Desensitization is a process in which the drug to which the patient is allergic is administered to the patient in small, incremental doses to induce a state of temporary tolerance to the drug. This should only be attempted if the offending drug is deemed essential and no alternatives are available . This treatment has been well established for IgE-mediated drug allergy, specifically to penicillins. Hypotheses as to the mechanisms underlying successful of drug desensitization include mast cell desensitization, hapten inhibition, IgE consumption and mediator depletion.
Drug desensitization for non–IgE-mediated drug allergy has also been described for various drugs. Although treatment has been shown to be effective, the underlying mechanisms for its success remain unknown.

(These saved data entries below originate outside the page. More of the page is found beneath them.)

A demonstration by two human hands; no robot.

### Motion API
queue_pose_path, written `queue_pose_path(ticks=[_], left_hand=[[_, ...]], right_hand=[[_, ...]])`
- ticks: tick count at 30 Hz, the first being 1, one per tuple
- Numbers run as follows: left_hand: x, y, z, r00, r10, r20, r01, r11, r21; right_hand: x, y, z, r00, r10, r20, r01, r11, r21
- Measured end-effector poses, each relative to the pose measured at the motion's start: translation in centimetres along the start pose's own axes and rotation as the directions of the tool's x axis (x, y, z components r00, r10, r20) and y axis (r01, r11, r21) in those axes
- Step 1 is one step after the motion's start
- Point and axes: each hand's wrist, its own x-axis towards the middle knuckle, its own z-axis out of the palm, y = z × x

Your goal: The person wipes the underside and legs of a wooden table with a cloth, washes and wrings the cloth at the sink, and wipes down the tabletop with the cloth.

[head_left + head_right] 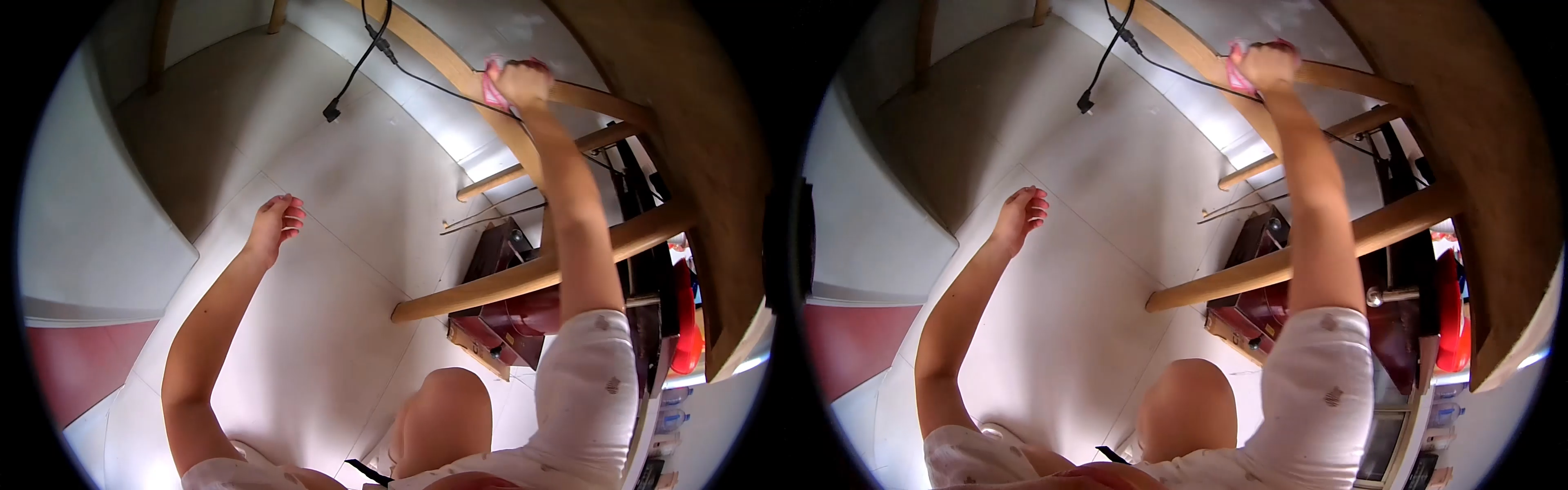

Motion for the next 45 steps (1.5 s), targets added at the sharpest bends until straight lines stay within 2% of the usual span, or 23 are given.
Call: queue_pose_path(ticks=[5,8,9,10,11,12,14,15,17,19,21,22,24,25,27,28,30,33,36,39,40,42,45], left_hand=[[-1.1,0.7,-1.0,0.997,0.042,-0.058,-0.037,0.996,0.084],[-1.6,1.1,0.0,0.996,0.055,-0.077,-0.048,0.995,0.088],[-1.9,1.2,0.5,0.995,0.071,-0.069,-0.066,0.996,0.062],[-2.4,1.3,1.0,0.995,0.08,-0.054,-0.077,0.996,0.043],[-2.8,1.5,1.8,0.997,0.062,-0.05,-0.06,0.998,0.03],[-3.1,1.5,2.3,0.998,0.065,-0.027,-0.064,0.998,0.029],[-3.7,1.6,3.2,0.995,0.079,0.054,-0.082,0.996,0.048],[-4.0,1.7,3.5,0.995,0.079,0.059,-0.082,0.995,0.048],[-4.5,2.0,4.1,0.99,0.093,0.103,-0.098,0.994,0.047],[-4.5,2.3,4.1,0.99,0.095,0.109,-0.101,0.993,0.057],[-4.4,2.3,4.1,0.989,0.088,0.121,-0.097,0.993,0.072],[-4.3,2.4,4.0,0.99,0.083,0.113,-0.091,0.994,0.065],[-3.9,2.2,4.0,0.991,0.073,0.111,-0.079,0.995,0.059],[-3.6,1.9,3.9,0.992,0.068,0.105,-0.073,0.996,0.044],[-2.8,1.4,4.1,0.993,0.069,0.096,-0.072,0.997,0.027],[-2.6,1.1,4.4,0.994,0.053,0.091,-0.057,0.998,0.039],[-2.0,0.5,4.4,0.996,0.035,0.077,-0.038,0.998,0.045],[-1.1,-0.3,4.1,0.993,-0.022,0.117,0.015,0.998,0.056],[-0.1,-0.6,3.6,0.995,-0.028,0.092,0.023,0.998,0.058],[0.0,-1.0,2.4,0.998,-0.053,0.046,0.051,0.997,0.05],[0.0,-1.1,1.9,0.998,-0.056,0.031,0.054,0.997,0.061],[0.1,-1.1,1.2,0.999,-0.053,0.011,0.052,0.996,0.067],[-0.1,-0.7,0.0,0.997,-0.061,-0.048,0.063,0.997,0.04]], right_hand=[[0.6,-2.9,2.7,0.995,-0.03,-0.099,0.042,0.991,0.125],[1.5,-1.5,3.3,0.972,-0.083,-0.22,0.101,0.992,0.071],[1.3,-0.9,2.5,0.946,-0.234,-0.223,0.249,0.968,0.042],[0.8,-0.2,1.9,0.903,-0.374,-0.211,0.385,0.923,0.013],[0.7,1.1,1.0,0.904,-0.426,0.023,0.424,0.903,0.064],[0.4,2.5,0.6,0.91,-0.413,0.033,0.412,0.91,0.048],[0.1,5.2,-0.4,0.898,-0.411,0.157,0.405,0.912,0.074],[0.0,6.8,-0.4,0.901,-0.39,0.19,0.397,0.918,-0.004],[-0.9,9.6,-2.6,0.899,-0.309,0.309,0.334,0.942,-0.031],[-1.3,11.7,-3.3,0.936,-0.17,0.308,0.206,0.975,-0.087],[-1.6,14.5,-3.2,0.957,-0.129,0.26,0.176,0.97,-0.168],[-2.0,15.9,-3.6,0.956,-0.123,0.267,0.171,0.971,-0.167],[-2.4,18.7,-4.6,0.964,-0.02,0.264,0.05,0.993,-0.105],[-2.9,19.2,-4.5,0.962,-0.019,0.272,0.05,0.993,-0.108],[-3.3,19.7,-3.8,0.981,-0.193,0.032,0.195,0.953,-0.23],[-3.4,19.7,-3.3,0.981,-0.192,0.033,0.194,0.954,-0.227],[-2.9,19.2,-2.7,0.999,-0.04,0.017,0.043,0.979,-0.201],[-3.1,19.0,-3.0,0.992,-0.126,0.003,0.121,0.95,-0.286],[-2.6,18.5,-2.8,0.995,-0.052,0.089,0.078,0.946,-0.315],[-2.3,18.1,-2.0,0.993,-0.089,0.083,0.111,0.943,-0.314],[-2.1,17.0,-1.4,0.992,-0.094,0.083,0.116,0.944,-0.31],[-1.3,13.2,0.1,0.961,-0.266,0.073,0.274,0.884,-0.378],[0.5,5.0,2.3,0.972,-0.198,0.126,0.229,0.918,-0.324]])
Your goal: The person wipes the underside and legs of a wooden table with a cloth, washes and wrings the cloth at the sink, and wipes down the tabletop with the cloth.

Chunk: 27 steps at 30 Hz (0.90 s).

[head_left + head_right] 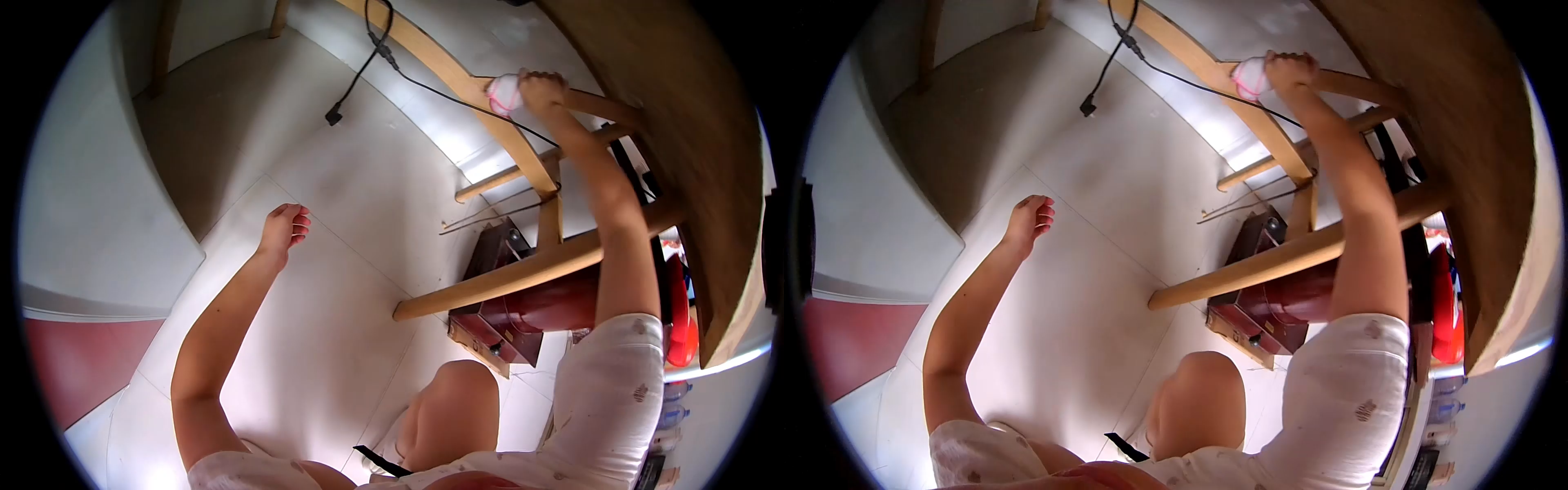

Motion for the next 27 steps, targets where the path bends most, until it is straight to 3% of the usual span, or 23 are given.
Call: queue_pose_path(ticks=[2,5,7,8,9,11,12,13,15,16,19,24,27], left_hand=[[-0.4,0.6,-0.3,0.999,0.042,-0.021,-0.042,0.999,0.006],[-0.2,0.7,-1.4,0.997,0.06,-0.042,-0.061,0.998,-0.011],[-0.1,0.4,-1.7,0.995,0.052,-0.08,-0.054,0.998,-0.019],[0.2,0.2,-1.9,0.994,0.027,-0.104,-0.029,0.999,-0.024],[0.0,0.4,-1.9,0.992,0.0,-0.127,-0.004,1.0,-0.026],[-0.3,0.6,-1.4,0.99,-0.009,-0.143,0.006,1.0,-0.021],[-0.4,0.8,-1.1,0.994,0.011,-0.11,-0.012,1.0,-0.004],[-0.5,0.9,-0.9,0.997,0.028,-0.074,-0.027,1.0,0.011],[-0.6,0.8,-0.8,0.998,0.034,-0.051,-0.033,0.999,0.013],[-0.6,0.8,-0.7,0.998,0.038,-0.048,-0.037,0.999,0.017],[-0.8,0.8,-0.9,0.998,0.039,-0.058,-0.037,0.999,0.025],[-2.2,-0.8,-2.9,0.995,-0.043,-0.095,0.046,0.999,0.028],[-3.8,-1.2,-4.3,0.987,-0.092,-0.133,0.098,0.994,0.041]], right_hand=[[2.5,-3.8,0.0,1.0,0.01,-0.007,-0.009,0.999,0.043],[2.9,-5.4,-2.6,0.987,-0.022,0.16,-0.01,0.981,0.196],[2.6,-3.4,-2.8,0.948,-0.31,0.069,0.277,0.913,0.3],[2.8,-3.0,-3.5,0.923,-0.301,0.238,0.168,0.875,0.454],[3.3,-2.6,-3.6,0.924,-0.303,0.233,0.17,0.872,0.459],[4.7,-2.2,-3.8,0.744,-0.434,0.508,-0.103,0.676,0.729],[4.9,-2.1,-3.9,0.643,-0.53,0.553,-0.262,0.526,0.809],[4.8,-2.6,-3.7,0.643,-0.537,0.547,-0.258,0.521,0.814],[4.1,-3.5,-3.6,0.914,-0.316,0.255,0.112,0.8,0.59],[3.4,-4.1,-3.5,0.962,-0.239,0.134,0.154,0.876,0.457],[1.6,-4.9,-4.1,0.995,-0.097,0.022,0.081,0.918,0.389],[2.0,-5.8,-3.4,0.986,-0.12,-0.114,0.154,0.916,0.369],[2.8,-6.9,-3.4,0.994,-0.075,-0.084,0.102,0.915,0.39]])
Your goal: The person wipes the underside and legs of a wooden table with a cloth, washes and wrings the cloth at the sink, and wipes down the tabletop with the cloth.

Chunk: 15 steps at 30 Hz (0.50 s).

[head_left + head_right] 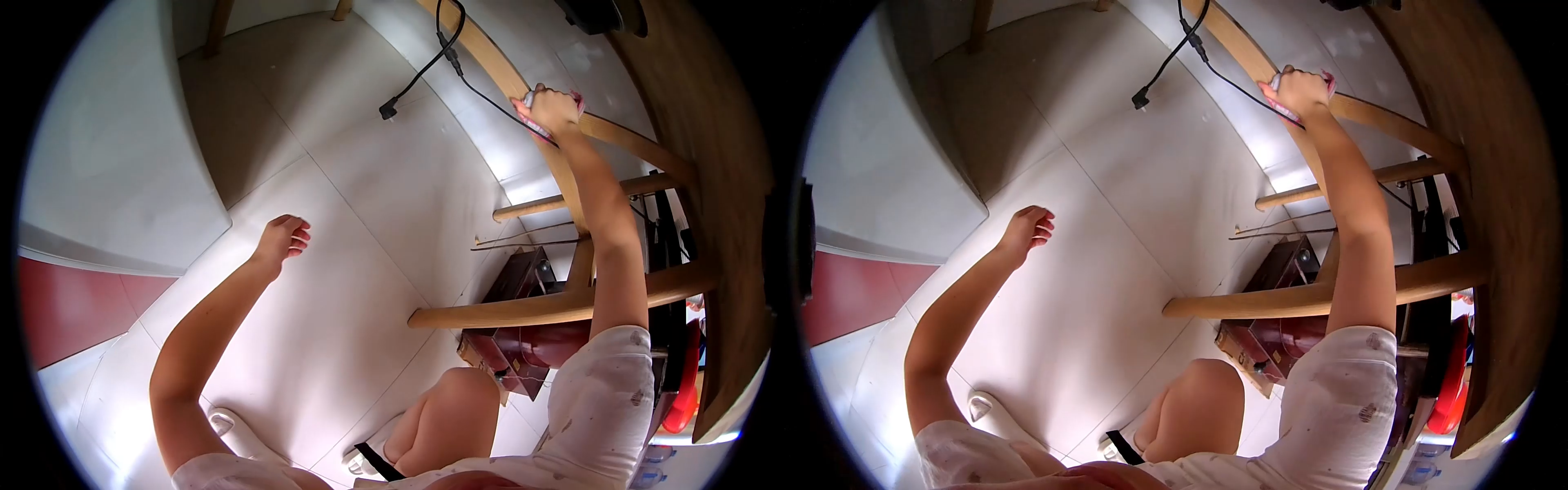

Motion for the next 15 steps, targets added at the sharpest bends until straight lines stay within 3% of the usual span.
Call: queue_pose_path(ticks=[5,7,8,10,12,15], left_hand=[[-1.1,-0.6,-2.3,0.995,-0.014,-0.096,0.013,1.0,-0.01],[-1.5,-0.3,-2.4,0.994,-0.027,-0.104,0.027,1.0,0.003],[-1.7,-0.3,-2.7,0.993,-0.046,-0.111,0.049,0.998,0.027],[-2.2,0.1,-2.7,0.994,-0.015,-0.104,0.019,0.999,0.04],[-2.1,0.0,-3.0,0.997,0.004,-0.074,0.001,0.998,0.061],[-1.7,-0.1,-3.0,0.989,-0.016,-0.15,0.02,0.999,0.025]], right_hand=[[1.4,-1.1,-0.8,0.999,0.024,0.036,-0.028,0.995,0.098],[3.0,-3.2,-1.5,0.969,0.248,0.018,-0.242,0.924,0.296],[4.2,-3.6,-1.2,0.97,0.242,0.013,-0.234,0.923,0.304],[6.6,-4.9,-0.2,0.918,0.397,-0.014,-0.348,0.82,0.455],[7.1,-5.4,0.4,0.921,0.39,-0.001,-0.343,0.811,0.474],[6.8,-4.9,0.3,0.925,0.38,-0.031,-0.319,0.816,0.482]])
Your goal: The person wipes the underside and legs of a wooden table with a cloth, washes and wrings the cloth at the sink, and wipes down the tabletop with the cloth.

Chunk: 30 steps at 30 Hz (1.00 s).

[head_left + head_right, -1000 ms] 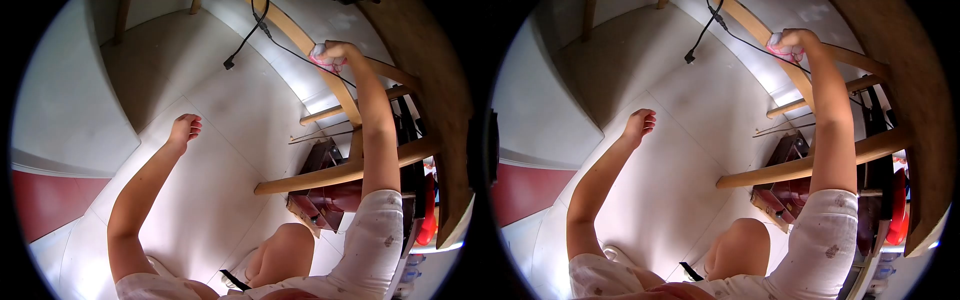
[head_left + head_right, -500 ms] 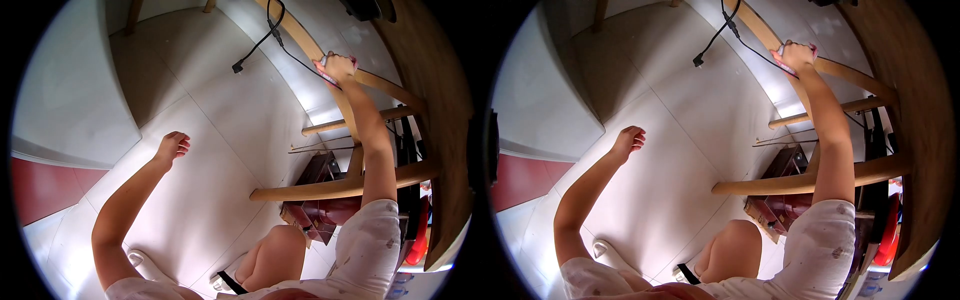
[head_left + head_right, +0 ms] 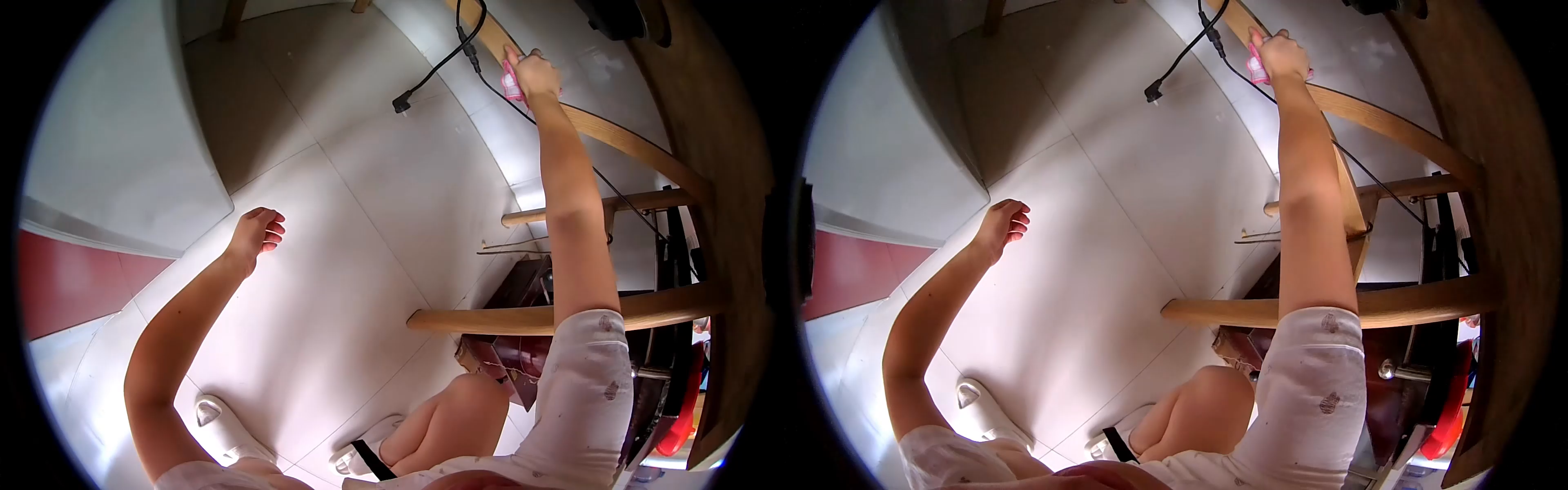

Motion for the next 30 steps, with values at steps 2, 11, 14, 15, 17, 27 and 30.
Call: queue_pose_path(ticks=[2,11,14,15,17,27,30], left_hand=[[-0.4,0.2,0.6,0.999,0.022,0.033,-0.022,1.0,0.017],[-1.6,0.3,3.8,0.97,0.102,0.222,-0.139,0.978,0.158],[-2.1,0.3,3.6,0.966,0.08,0.247,-0.132,0.97,0.203],[-2.2,0.2,3.2,0.967,0.081,0.241,-0.133,0.97,0.206],[-2.0,-0.1,2.7,0.974,0.062,0.22,-0.108,0.973,0.205],[-0.9,-1.0,2.8,0.99,0.029,0.14,-0.046,0.992,0.122],[-0.8,-1.0,3.3,0.989,0.007,0.146,-0.017,0.998,0.066]], right_hand=[[0.4,0.7,-0.1,0.997,-0.054,0.049,0.053,0.998,0.031],[-5.1,2.3,-1.9,0.972,-0.173,0.162,0.222,0.903,-0.369],[-5.0,2.7,-1.4,0.974,-0.179,0.136,0.221,0.871,-0.44],[-4.9,2.6,-1.2,0.98,-0.169,0.104,0.197,0.891,-0.408],[-4.1,2.6,-0.9,0.982,-0.154,0.111,0.185,0.914,-0.36],[-1.2,2.6,-2.0,0.984,0.009,0.179,0.011,0.994,-0.11],[-0.2,3.7,-3.1,0.823,-0.06,0.566,-0.201,0.899,0.388]])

The methods of inducing tolerance are all similar but specifics vary. Assuming that there is a need for the drug that cannot be met in any other way and warrants the risks of desensitization, a schedule is prepared that is appropriate for the clinical circumstances. In some situations, rapid desensitization in a few hours may be required.
Desensitization over a period of days to weeks may be acceptable if the need is for prophylaxis or more chronic treatment. Desensitization via the oral route may be safer than by the parenteral route, but the process is dependent on adequate absorption and may be complicated by vomiting. A beginning dose can be selected as a fraction, possibly 0.1-1%, of the subject ’s known tolerance of the agent or by arbitrarily starting with 1 per 100 to 1 per 1 000 or even less of a therapeutic concentration. Subsequent doses are then increased by approximate doubling. After the therapeutic concentration (dose) is reached, the patient should continue to receive the agent.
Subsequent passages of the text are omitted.